I've been working with firebug and I've got the following dictionaries to query an api.

url = "htp://my_url.aspx#top"

querystring = {"dbkey":"x1","stype":"id","s":"27"}

headers = {
    'accept': "text/html,application/xhtml+xml,application/xml;q=0.9,image/webp,*/*;q=0.8",
    'upgrade-insecure-requests': "1",
    'user-agent': "Mozilla/5.0 (Windows NT 6.1; WOW64) AppleWebKit/537.36 (KHTML, like Gecko) Chrome/44.0.2403.125 
    }

with python requests, using this is as simple as:

import requests
response = requests.request("GET", url, headers=headers, params=querystring)
print(response.text)

How can I use these in Scrapy? I've been reading http://doc.scrapy.org/en/latest/topics/request-response.html and I know that the following works for post:

        r = Request(my_url, method="post",  headers= headers, body=payload, callback=self.parse_method)

I've tried:

    r = Request("GET", url, headers=headers, body=querystring, callback=self.parse_third_request)

I'm getting:

r = Request("GET", url, headers=headers, body=querystring, callback=self.parse_third_request)
TypeError: __init__() got multiple values for keyword argument 'callback'

edit:

changed to :

    r = Request(method="GET", url=url, headers=headers, body=querystring, callback=self.parse_third_request)

now getting:

  File "C:\envs\r2\tutorial\tutorial\spiders\parker_spider.py", line 90, in parse_second_request
    r = Request(method="GET", url=url, headers=headers, body=querystring, callback=self.parse_third_request)
  File "C:\envs\virtalenvs\teat\lib\site-packages\scrapy\http\request\__init__.py", line 26, in __init__
    self._set_body(body)
  File "C:\envs\virtalenvs\teat\lib\site-packages\scrapy\http\request\__init__.py", line 68, in _set_body
    self._body = to_bytes(body, self.encoding)
  File "C:\envs\virtalenvs\teat\lib\site-packages\scrapy\utils\python.py", line 117, in to_bytes
    'object, got %s' % type(text).__name__)
TypeError: to_bytes must receive a unicode, str or bytes object, got dict

edit 2:

I now have:

    yield Request(method="GET", url=url, headers=headers, body=urllib.urlencode(querystring), callback=self.parse_third_request)

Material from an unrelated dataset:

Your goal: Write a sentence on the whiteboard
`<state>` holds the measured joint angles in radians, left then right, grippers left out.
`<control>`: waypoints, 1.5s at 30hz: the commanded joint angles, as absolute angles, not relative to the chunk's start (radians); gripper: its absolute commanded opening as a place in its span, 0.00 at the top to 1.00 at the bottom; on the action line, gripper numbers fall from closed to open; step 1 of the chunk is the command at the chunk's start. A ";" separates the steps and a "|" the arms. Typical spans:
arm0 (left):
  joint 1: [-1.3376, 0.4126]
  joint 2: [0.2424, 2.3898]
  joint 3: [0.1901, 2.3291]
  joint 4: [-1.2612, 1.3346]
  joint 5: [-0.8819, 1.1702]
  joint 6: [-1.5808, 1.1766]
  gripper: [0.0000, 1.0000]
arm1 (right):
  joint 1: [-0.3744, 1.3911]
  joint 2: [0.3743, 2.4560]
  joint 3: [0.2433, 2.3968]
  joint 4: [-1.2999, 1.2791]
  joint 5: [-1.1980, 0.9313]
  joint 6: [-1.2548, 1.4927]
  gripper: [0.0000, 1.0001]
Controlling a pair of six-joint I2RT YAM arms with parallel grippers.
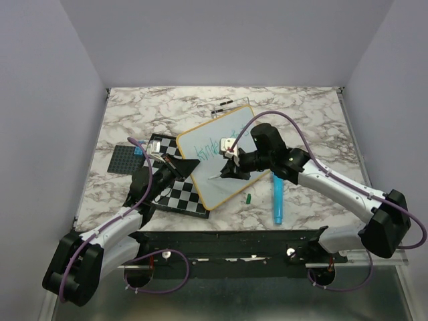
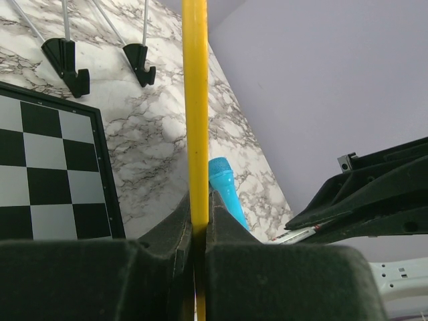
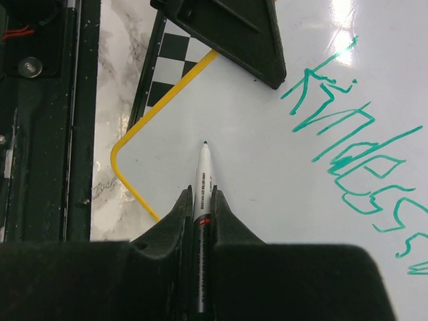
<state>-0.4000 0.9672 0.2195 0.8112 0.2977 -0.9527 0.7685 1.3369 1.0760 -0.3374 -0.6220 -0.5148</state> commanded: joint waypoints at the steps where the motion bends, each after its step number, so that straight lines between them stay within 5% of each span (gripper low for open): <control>1: -0.405 0.945 0.235 0.954 0.267 -0.992 1.00 | 0.795 1.364 1.100 -0.281 -0.542 -0.496 0.99; 45: -0.408 0.956 0.221 0.977 0.267 -0.992 1.00 | 0.799 1.368 1.091 -0.376 -0.540 -0.499 0.99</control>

def parse_third_request(self, response):
    from scrapy.shell import inspect_response
    inspect_response(response, self)
    print("hi")
    return None

There are no errors but in the shell when I do "response.url" I only get the base url with no get parameters.

user1592380
  • 34,265
  • 92
  • 284
  • 515

1 Answers1

3

Look at the signature of the Request initialization method:

class scrapy.http.Request(url[, callback, method='GET', headers, body, cookies, meta, encoding='utf-8', priority=0, dont_filter=False, errback])

GET string in your case is used as a positional value for the callback argument.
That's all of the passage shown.